Archive for 2022
DARK HORSE by Gregg Hurwitz: Book Review
Orphan X, aka Evan Smoak, aka The Nowhere Man. So many names for one man. But each name represents a different part of the person who grew up in foster homes, became an undercover government agent, and is now a vigilante who works to help those who have nowhere else to turn.
By any definition, Aragón Urrea is an evil man. Murderer, drug dealer, enforcer, gang lord–he’s left a trail of broken men and bodies behind him. But there is one good thing in his life, his eighteen-year-old daughter Anjelina. There is nothing Aragón would not do for Anjelina, his sweet, beautiful daughter.
In the midst of her birthday party, after making a heartfelt toast to her, Urrea is called by one of his men to a nearby building to deal with a problem. When he returns to the celebration, chaos greets him. While he and his men were punishing the man who raped a teenager, armed men broke in to the room where the party was taking place and abducted Anjelina.
Urrea hears about Orphan X, and in desperation he calls him and tells him about the kidnapping. He admits that he is a bad man, has done terrible things, but says his daughter “is untainted by who I am and what I have done.” Although Evan has never worked for a client like Urrea before, he can hear the genuine pain in the man’s voice and decides to help.
Assisting Evan is Joey, a teenager who is as good with technology, both legal and illegal, as Evan is with his skills.
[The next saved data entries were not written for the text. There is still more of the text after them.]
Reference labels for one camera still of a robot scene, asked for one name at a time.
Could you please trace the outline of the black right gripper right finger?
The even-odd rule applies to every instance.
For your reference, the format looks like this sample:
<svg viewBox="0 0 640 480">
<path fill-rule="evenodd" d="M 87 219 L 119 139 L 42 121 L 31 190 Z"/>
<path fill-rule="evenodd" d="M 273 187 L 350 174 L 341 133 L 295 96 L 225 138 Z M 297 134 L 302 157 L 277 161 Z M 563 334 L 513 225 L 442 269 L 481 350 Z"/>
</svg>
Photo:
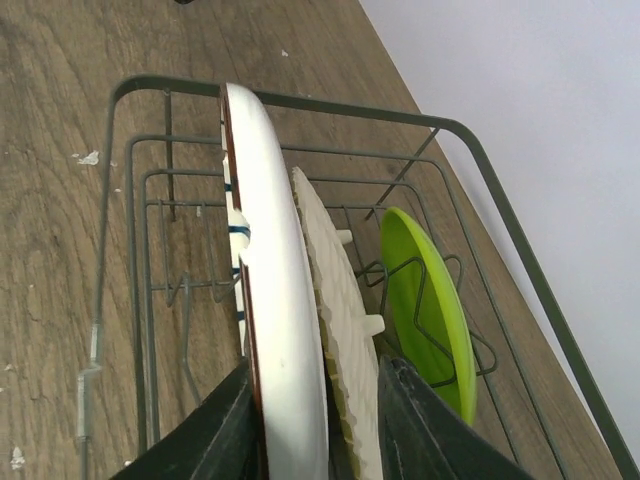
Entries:
<svg viewBox="0 0 640 480">
<path fill-rule="evenodd" d="M 382 356 L 378 437 L 385 479 L 529 479 L 401 358 Z"/>
</svg>

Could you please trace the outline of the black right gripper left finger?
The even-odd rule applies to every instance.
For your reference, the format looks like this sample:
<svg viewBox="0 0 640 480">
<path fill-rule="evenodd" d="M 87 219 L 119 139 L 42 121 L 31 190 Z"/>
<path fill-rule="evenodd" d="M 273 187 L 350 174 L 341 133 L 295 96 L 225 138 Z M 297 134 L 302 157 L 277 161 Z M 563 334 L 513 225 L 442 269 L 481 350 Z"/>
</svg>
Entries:
<svg viewBox="0 0 640 480">
<path fill-rule="evenodd" d="M 256 479 L 254 420 L 249 364 L 243 361 L 180 425 L 113 478 Z"/>
</svg>

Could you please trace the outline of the lime green plate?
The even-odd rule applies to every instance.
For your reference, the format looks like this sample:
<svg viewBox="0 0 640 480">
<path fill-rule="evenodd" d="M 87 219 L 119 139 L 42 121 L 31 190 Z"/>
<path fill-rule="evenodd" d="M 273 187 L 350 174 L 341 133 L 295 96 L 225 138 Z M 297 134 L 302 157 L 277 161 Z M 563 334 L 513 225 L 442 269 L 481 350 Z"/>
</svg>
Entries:
<svg viewBox="0 0 640 480">
<path fill-rule="evenodd" d="M 471 425 L 477 408 L 475 360 L 461 301 L 444 259 L 422 226 L 397 207 L 383 215 L 380 240 L 402 353 Z"/>
</svg>

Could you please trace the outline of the white blue striped plate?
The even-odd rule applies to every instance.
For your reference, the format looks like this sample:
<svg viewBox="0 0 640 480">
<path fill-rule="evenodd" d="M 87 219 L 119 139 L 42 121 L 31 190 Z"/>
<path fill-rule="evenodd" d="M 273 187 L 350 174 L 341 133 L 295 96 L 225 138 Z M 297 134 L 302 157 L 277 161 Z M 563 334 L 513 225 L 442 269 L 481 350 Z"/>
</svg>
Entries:
<svg viewBox="0 0 640 480">
<path fill-rule="evenodd" d="M 221 88 L 228 231 L 267 479 L 329 476 L 327 395 L 307 250 L 280 142 L 258 97 Z"/>
</svg>

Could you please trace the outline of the woven yellow round placemat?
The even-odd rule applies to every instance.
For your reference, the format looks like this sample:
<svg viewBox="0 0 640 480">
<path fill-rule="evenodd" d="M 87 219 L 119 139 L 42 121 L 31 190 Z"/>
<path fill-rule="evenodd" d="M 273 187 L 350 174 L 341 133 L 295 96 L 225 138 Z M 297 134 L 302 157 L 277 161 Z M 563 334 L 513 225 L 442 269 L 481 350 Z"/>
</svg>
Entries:
<svg viewBox="0 0 640 480">
<path fill-rule="evenodd" d="M 307 247 L 321 338 L 334 401 L 357 479 L 381 479 L 377 380 L 373 337 L 384 331 L 378 314 L 366 313 L 344 246 L 353 241 L 337 229 L 305 173 L 292 169 L 294 199 Z"/>
</svg>

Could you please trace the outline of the grey wire dish rack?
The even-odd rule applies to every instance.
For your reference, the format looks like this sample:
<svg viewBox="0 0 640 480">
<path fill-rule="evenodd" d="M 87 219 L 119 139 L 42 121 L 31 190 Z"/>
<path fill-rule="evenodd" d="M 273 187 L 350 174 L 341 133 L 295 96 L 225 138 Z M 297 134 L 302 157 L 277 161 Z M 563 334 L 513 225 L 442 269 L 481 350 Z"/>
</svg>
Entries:
<svg viewBox="0 0 640 480">
<path fill-rule="evenodd" d="M 121 479 L 635 479 L 477 137 L 444 118 L 135 75 L 163 127 L 124 171 L 136 458 Z M 422 127 L 469 150 L 569 384 L 444 164 L 297 145 L 281 121 Z"/>
</svg>

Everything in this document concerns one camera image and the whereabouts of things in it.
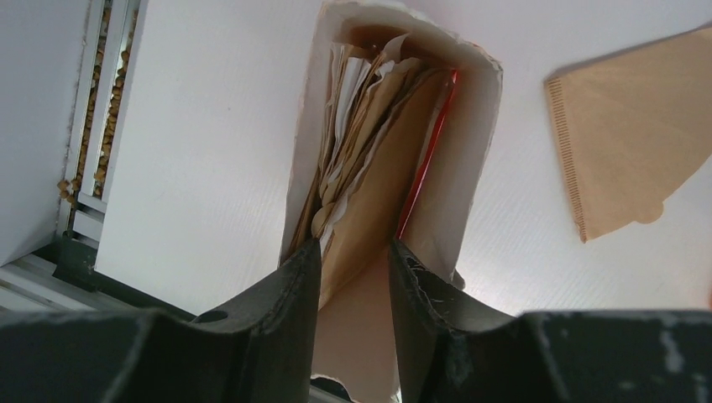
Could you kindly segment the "orange coffee filter box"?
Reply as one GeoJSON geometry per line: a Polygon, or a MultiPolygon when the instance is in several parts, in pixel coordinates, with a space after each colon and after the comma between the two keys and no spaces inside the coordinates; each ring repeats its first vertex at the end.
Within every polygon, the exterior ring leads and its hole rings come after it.
{"type": "Polygon", "coordinates": [[[387,248],[445,281],[457,264],[500,109],[482,47],[396,2],[326,1],[312,37],[280,256],[320,244],[312,373],[357,402],[400,385],[387,248]]]}

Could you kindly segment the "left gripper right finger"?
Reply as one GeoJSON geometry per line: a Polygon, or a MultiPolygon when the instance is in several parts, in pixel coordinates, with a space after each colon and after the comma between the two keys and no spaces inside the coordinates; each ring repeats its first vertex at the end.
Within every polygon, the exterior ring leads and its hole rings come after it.
{"type": "Polygon", "coordinates": [[[709,311],[529,311],[510,316],[389,249],[405,402],[708,402],[709,311]]]}

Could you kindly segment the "brown paper coffee filter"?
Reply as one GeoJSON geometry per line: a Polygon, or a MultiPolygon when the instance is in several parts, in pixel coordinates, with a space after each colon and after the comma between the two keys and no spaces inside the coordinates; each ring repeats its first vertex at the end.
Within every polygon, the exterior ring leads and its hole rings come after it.
{"type": "Polygon", "coordinates": [[[710,157],[710,28],[560,71],[545,90],[583,242],[656,221],[710,157]]]}

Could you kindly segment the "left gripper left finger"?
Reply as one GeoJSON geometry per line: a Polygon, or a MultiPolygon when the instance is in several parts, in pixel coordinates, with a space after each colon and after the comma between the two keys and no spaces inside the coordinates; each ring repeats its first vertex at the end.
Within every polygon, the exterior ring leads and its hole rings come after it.
{"type": "Polygon", "coordinates": [[[305,402],[322,274],[316,240],[191,322],[160,309],[1,316],[4,402],[305,402]]]}

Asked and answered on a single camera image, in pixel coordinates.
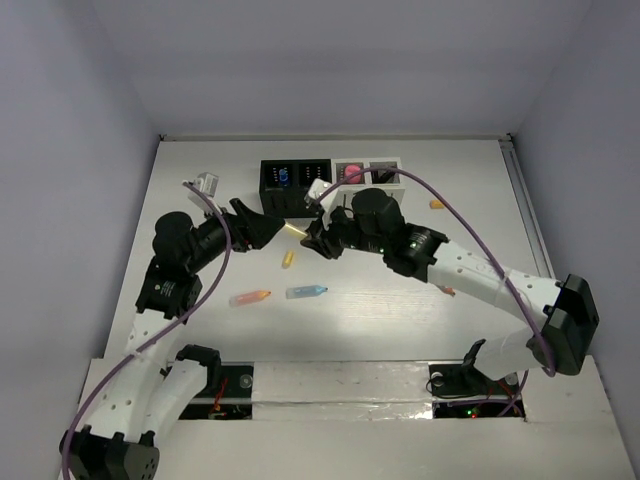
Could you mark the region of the yellow pencil-shaped pen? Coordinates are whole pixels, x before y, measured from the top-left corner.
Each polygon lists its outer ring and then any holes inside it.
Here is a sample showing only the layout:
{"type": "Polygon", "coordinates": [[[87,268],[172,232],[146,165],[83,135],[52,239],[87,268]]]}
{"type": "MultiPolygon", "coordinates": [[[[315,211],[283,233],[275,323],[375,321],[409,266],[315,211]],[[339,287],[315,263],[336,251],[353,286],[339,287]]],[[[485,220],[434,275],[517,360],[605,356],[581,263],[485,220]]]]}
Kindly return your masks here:
{"type": "Polygon", "coordinates": [[[303,229],[298,228],[297,226],[288,222],[284,224],[284,229],[289,233],[298,236],[299,238],[304,238],[307,235],[307,233],[303,229]]]}

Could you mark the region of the yellow pen cap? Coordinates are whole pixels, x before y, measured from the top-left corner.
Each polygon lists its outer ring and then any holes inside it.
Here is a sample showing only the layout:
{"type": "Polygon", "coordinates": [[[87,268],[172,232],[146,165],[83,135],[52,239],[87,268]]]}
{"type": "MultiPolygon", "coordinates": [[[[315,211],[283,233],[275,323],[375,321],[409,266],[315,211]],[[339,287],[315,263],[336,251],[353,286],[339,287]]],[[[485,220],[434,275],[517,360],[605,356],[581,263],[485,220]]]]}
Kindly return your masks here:
{"type": "Polygon", "coordinates": [[[288,269],[293,264],[295,252],[293,250],[287,251],[282,260],[282,268],[288,269]]]}

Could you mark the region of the pink glue stick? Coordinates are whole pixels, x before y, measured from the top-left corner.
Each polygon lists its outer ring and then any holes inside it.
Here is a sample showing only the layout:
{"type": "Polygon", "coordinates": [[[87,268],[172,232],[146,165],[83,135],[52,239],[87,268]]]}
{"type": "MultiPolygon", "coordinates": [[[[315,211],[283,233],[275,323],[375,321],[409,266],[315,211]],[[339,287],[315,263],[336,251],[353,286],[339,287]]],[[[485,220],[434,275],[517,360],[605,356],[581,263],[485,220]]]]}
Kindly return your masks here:
{"type": "Polygon", "coordinates": [[[348,164],[344,168],[344,178],[349,185],[361,184],[364,182],[361,164],[348,164]]]}

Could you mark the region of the blue black highlighter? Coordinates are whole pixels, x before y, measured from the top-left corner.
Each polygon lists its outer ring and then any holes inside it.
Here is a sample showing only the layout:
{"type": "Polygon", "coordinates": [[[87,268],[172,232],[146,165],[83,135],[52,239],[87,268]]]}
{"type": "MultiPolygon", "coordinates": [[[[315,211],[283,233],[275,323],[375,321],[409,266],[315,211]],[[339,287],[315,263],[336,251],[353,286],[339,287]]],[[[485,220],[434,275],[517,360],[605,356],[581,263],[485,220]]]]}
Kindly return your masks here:
{"type": "Polygon", "coordinates": [[[391,170],[378,170],[372,173],[374,184],[394,184],[397,182],[397,174],[391,170]]]}

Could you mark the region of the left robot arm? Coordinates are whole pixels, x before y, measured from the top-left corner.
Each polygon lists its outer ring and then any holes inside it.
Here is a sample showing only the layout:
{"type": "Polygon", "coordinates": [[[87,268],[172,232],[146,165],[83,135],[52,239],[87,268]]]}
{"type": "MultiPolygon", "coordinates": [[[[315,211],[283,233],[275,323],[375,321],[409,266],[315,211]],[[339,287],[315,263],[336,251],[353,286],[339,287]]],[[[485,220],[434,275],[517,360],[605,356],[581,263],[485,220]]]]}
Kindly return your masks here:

Like Evan, Joey is a former Orphan who was placed in the Program; unlike Evan, who left voluntarily, she “washed out.” Now both are on the government’s hit list because they know too much about what the undercover agency did in the past and continues to do.
In addition to trying to find Angelina, Evan is dealing with some personal issues. First is his relationship with Joey, and relationships are something that neither one is good with. Sixteen-year-old Joey wants the freedom to take a road trip alone. Evan is vehemently against it, citing her age, her inexperience being on her own; Joey, naturally taking the opposite point of view, cites her technological and martial arts skills.
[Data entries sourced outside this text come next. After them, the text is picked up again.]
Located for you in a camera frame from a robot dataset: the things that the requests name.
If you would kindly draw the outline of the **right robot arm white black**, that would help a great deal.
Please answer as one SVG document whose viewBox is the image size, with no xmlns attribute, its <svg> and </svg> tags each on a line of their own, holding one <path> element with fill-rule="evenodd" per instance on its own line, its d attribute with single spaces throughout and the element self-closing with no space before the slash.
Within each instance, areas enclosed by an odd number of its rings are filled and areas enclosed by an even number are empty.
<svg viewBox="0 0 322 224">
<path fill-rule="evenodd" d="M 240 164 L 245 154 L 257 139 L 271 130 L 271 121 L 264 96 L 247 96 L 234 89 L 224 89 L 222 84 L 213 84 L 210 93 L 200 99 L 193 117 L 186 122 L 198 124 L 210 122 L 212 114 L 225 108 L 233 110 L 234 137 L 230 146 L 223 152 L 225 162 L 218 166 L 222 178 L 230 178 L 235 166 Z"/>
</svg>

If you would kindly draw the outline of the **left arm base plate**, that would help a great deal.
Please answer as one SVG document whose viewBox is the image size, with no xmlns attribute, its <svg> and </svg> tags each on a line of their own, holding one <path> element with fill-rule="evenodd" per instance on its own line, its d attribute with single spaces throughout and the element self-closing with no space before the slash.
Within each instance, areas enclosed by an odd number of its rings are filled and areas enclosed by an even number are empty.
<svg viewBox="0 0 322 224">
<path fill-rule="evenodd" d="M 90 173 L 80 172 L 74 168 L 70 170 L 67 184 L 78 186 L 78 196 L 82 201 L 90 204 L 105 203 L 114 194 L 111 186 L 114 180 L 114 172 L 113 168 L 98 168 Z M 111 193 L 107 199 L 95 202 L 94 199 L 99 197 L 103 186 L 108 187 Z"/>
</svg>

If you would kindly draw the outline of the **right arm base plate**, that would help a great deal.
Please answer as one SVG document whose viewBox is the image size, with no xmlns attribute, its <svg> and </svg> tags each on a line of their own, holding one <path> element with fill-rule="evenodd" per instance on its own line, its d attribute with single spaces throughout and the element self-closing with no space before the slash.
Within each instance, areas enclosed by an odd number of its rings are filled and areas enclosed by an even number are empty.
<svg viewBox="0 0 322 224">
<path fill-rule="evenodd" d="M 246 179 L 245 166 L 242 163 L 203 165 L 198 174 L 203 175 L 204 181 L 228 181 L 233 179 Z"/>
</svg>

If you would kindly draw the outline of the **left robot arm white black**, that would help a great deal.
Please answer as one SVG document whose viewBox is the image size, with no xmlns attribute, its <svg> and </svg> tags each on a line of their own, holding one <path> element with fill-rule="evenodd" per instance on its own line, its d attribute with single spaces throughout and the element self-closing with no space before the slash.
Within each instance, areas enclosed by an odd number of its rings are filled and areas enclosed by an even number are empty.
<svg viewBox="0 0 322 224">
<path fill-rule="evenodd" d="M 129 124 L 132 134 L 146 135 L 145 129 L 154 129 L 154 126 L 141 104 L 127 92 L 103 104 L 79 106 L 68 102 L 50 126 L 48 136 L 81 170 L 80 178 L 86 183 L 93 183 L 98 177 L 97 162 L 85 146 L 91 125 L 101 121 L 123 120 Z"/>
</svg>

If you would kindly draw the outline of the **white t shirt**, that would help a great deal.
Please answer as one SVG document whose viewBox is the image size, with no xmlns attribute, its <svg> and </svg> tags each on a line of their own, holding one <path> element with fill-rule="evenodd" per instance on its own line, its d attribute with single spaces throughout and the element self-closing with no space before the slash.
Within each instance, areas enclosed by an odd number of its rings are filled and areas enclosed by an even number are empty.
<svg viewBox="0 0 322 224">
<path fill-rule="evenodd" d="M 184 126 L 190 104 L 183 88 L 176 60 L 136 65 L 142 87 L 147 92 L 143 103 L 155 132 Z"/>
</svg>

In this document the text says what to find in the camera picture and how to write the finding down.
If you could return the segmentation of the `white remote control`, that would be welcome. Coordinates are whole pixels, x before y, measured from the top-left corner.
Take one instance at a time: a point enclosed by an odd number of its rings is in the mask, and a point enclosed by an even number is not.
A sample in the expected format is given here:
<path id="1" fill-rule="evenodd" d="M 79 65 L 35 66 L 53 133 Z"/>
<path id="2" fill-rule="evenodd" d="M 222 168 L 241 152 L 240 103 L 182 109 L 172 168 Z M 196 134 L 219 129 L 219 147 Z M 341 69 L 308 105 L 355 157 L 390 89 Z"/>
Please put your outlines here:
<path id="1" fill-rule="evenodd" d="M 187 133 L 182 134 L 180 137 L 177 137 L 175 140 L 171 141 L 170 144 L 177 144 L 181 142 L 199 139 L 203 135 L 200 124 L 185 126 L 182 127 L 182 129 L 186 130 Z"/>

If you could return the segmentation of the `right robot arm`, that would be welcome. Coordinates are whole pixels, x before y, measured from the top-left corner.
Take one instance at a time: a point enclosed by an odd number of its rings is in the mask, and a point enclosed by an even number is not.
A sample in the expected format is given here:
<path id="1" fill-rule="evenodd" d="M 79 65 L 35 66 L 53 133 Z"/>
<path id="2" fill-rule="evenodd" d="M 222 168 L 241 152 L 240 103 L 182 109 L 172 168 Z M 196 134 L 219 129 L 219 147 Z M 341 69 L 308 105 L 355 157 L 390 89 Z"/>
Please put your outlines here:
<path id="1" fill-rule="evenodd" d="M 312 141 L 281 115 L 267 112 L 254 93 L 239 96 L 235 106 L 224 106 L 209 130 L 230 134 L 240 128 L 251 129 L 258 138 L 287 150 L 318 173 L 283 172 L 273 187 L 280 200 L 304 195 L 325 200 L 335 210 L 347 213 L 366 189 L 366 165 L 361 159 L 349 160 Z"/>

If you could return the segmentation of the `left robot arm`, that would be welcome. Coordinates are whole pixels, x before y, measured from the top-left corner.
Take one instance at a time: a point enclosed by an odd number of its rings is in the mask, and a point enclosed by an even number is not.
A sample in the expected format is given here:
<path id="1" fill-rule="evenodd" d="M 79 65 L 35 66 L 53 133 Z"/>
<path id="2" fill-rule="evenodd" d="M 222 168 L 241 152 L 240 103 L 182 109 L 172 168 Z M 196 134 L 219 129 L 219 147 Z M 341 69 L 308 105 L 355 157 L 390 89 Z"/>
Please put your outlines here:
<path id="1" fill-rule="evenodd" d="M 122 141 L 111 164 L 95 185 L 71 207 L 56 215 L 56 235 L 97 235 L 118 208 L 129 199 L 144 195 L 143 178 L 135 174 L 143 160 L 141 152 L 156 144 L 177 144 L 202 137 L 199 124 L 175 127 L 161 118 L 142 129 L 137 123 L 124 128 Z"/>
Mia Hall, a neighbor of Evan, is presenting Evan with another relationship problem. The two have an on-again, off-again romantic connection, and Evan is very fond of Peter, her young son. But given that Mia is an assistant district attorney and Evan is The Nowhere Man, involved in all sorts of illegal operations that he can never discuss with her, their romance doesn’t appear to have a future. Yet neither can seem to break away from the other.
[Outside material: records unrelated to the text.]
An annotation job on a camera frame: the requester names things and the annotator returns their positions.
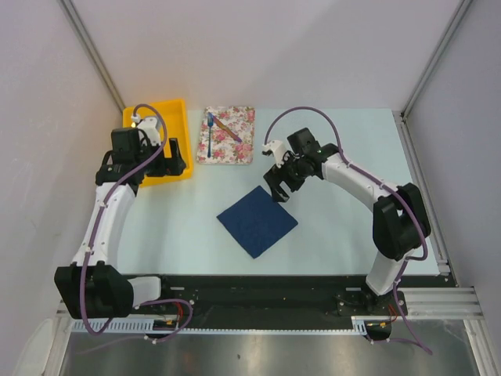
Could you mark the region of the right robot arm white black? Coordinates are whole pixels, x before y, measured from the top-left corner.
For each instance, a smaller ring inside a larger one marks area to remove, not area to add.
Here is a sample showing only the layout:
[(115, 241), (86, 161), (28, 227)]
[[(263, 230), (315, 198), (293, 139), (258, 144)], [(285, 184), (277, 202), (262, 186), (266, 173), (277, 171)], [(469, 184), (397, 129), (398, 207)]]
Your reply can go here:
[(349, 161), (332, 143), (320, 145), (308, 128), (287, 138), (266, 140), (262, 153), (275, 163), (264, 179), (275, 202), (285, 203), (289, 192), (299, 190), (308, 177), (339, 186), (364, 204), (373, 215), (373, 242), (378, 250), (366, 276), (359, 301), (370, 314), (389, 305), (389, 293), (402, 278), (406, 263), (417, 248), (427, 246), (431, 226), (420, 189), (407, 183), (388, 184)]

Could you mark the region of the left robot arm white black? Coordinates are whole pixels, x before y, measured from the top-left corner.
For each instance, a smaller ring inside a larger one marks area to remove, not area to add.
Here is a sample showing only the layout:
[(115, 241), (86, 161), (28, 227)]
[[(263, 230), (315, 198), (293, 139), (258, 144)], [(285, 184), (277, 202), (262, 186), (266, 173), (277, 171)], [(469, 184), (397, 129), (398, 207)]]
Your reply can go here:
[(179, 176), (186, 163), (176, 138), (160, 140), (158, 127), (111, 132), (108, 150), (96, 173), (96, 201), (84, 240), (69, 266), (56, 269), (54, 281), (74, 319), (128, 316), (146, 303), (164, 313), (173, 294), (159, 277), (128, 279), (117, 270), (117, 252), (128, 212), (146, 177)]

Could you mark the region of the iridescent metal knife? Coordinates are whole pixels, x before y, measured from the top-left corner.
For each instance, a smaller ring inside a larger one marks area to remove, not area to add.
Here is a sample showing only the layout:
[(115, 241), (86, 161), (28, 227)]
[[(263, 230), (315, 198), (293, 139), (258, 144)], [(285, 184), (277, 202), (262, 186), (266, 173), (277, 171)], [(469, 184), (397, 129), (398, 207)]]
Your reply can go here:
[(242, 142), (242, 139), (235, 132), (233, 132), (228, 125), (223, 124), (222, 121), (219, 120), (217, 117), (214, 117), (214, 122), (220, 129), (226, 132), (234, 141), (238, 143)]

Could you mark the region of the dark blue paper napkin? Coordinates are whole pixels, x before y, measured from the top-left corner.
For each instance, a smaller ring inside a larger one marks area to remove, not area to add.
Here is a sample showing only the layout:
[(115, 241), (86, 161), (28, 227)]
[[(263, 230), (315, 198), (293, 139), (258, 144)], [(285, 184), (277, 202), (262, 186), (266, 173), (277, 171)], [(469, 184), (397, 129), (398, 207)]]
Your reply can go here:
[(259, 258), (298, 224), (261, 186), (224, 210), (217, 219), (253, 259)]

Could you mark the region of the blue metal fork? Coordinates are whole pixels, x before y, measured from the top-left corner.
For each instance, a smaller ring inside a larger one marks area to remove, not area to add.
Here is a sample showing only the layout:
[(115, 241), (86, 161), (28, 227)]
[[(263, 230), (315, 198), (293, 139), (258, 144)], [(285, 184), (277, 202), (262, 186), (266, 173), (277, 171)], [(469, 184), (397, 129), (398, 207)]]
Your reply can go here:
[(208, 142), (207, 142), (207, 157), (211, 158), (211, 137), (212, 137), (212, 128), (214, 126), (214, 116), (211, 112), (207, 113), (207, 126), (208, 126)]
Dark Horse is the seventh novel in this series. Reading the books in the order they were published gives the reader a deep insight into Evan’s mind and his behavior. He’s reached the point in his life where he tells himself he’s done being The Nowhere Man, but he cares deeply about justice and recognizes that he is the last resort for the people who contact him.
Gregg Hurwitz has written another intriguing book about a man torn between his demons and his conscience, his past and his present. Dark Horse in an excellent addition to the story of Evan Smoak. You can read more about the author at this website.
Check out the complete Marilyn’s Mystery Reads at her website. In addition to book review posts, there are sections featuring Golden Oldies, Past Masters and Mistresses, and an About Marilyn column that features her opinions about everything to do with mystery novels.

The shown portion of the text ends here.